• “I love it when a plan comes together.”

    - Colonel John “Hannibal” Smith, The A Team

Posted: August 13th, 2014

There are times in life when everything seems to go wrong; then there are those (rare, for most of us) times, when things fall into place. There is no way to understand the “why” of these times, nor the when, but we can feel it when it happens.

UCSD announced this week that they were recruiting patients for Neuralstem’s upcoming chronic spinal cord injury trial.  For this trial, “chronic” is defined as one to two years post injury.  The patients will have an American Spinal Injury Association (AIS) grade A level of impairment.  This means no sensory or motor function below the site of the injury.  We have applied for a trial to treat acute injuries in Seoul, but the first trial in the U.S. will be limited to chronic injuries.  With chronic SCI, we are actually counting on our cells to “rewire” the injured cord and reestablish a connection from above to below the injury.  We have seen this very phenomenon in a study with our cells in rodent models with surgically transected spinal cords, which rendered them paraplegic, published in the peer-reviewed journal, CELL (http://www.sciencedirect.com/science/article/pii/S0092867412010185).  But there is no real  “chronic” animal model of spinal cord injury.  Both ethical and practical limitations create a situation where only acute injuries can be studied and treated.

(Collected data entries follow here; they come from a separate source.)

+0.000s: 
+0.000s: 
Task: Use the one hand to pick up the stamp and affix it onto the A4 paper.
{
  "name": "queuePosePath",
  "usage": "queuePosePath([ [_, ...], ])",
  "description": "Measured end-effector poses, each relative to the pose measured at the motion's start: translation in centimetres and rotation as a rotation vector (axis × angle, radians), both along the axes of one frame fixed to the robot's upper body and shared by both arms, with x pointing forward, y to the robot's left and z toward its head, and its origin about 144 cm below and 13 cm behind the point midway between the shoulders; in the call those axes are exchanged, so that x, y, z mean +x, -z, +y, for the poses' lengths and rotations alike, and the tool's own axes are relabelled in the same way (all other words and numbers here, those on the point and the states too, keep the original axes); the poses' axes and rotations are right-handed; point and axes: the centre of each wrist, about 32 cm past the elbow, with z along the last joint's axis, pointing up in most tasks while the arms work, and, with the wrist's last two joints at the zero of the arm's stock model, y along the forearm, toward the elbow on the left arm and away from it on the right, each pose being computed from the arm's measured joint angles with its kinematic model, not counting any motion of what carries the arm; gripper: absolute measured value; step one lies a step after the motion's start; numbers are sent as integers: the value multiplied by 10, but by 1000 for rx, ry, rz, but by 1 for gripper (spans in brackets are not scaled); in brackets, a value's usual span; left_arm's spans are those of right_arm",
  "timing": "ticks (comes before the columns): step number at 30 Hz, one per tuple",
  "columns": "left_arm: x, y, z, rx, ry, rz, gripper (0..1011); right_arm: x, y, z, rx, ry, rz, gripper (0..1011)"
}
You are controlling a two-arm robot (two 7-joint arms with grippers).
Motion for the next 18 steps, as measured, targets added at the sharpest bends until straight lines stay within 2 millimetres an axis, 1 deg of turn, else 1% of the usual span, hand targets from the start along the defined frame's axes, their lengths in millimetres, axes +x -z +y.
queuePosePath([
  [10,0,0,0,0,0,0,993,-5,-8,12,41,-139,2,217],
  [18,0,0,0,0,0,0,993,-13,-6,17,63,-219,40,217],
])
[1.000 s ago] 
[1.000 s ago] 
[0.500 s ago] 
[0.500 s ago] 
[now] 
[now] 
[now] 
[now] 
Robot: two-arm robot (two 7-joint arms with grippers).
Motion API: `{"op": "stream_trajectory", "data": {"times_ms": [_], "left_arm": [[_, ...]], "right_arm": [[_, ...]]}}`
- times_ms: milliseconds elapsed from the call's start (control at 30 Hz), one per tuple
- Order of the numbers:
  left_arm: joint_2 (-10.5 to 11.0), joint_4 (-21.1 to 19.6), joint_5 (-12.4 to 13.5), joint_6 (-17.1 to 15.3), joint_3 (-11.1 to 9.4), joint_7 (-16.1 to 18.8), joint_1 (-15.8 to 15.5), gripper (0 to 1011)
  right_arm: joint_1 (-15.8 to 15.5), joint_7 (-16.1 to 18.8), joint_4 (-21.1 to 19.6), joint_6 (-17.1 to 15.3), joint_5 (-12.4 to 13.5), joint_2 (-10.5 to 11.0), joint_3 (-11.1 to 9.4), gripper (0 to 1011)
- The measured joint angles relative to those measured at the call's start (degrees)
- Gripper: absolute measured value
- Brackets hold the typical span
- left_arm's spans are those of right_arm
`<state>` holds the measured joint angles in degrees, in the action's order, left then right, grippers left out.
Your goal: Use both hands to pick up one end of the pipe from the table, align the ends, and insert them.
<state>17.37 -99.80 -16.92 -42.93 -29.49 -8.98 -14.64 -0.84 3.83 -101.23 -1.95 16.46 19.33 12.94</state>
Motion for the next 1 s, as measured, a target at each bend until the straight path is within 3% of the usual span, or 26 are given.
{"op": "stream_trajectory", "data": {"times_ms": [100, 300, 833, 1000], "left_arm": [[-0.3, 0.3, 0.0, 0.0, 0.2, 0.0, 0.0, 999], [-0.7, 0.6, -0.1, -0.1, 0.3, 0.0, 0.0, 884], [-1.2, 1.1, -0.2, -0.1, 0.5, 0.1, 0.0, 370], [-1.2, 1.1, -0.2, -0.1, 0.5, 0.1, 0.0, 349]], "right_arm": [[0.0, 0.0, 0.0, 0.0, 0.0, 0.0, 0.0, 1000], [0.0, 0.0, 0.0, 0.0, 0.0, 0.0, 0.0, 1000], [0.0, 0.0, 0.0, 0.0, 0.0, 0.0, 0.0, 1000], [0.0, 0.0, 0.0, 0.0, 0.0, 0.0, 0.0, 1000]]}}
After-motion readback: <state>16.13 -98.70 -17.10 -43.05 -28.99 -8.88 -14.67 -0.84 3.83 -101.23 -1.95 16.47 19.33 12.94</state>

We are confident that our cells can in fact create new circuitry and allow for some signal to “bridge the gap” created by these injuries.  But there was always a question we couldn’t get a handle on.  Even if our cells allow the signal coming “down” the spinal cord to now get through the “break” area, will the circuitry leading “out” to the muscles still be intact and operational?  In animals, it seemed clear that the answer was yes, but as mentioned those studies are always “acute” in terms of the time from the injury.  There was simply no way to know what the situation was in humans a year to two years out from the injury.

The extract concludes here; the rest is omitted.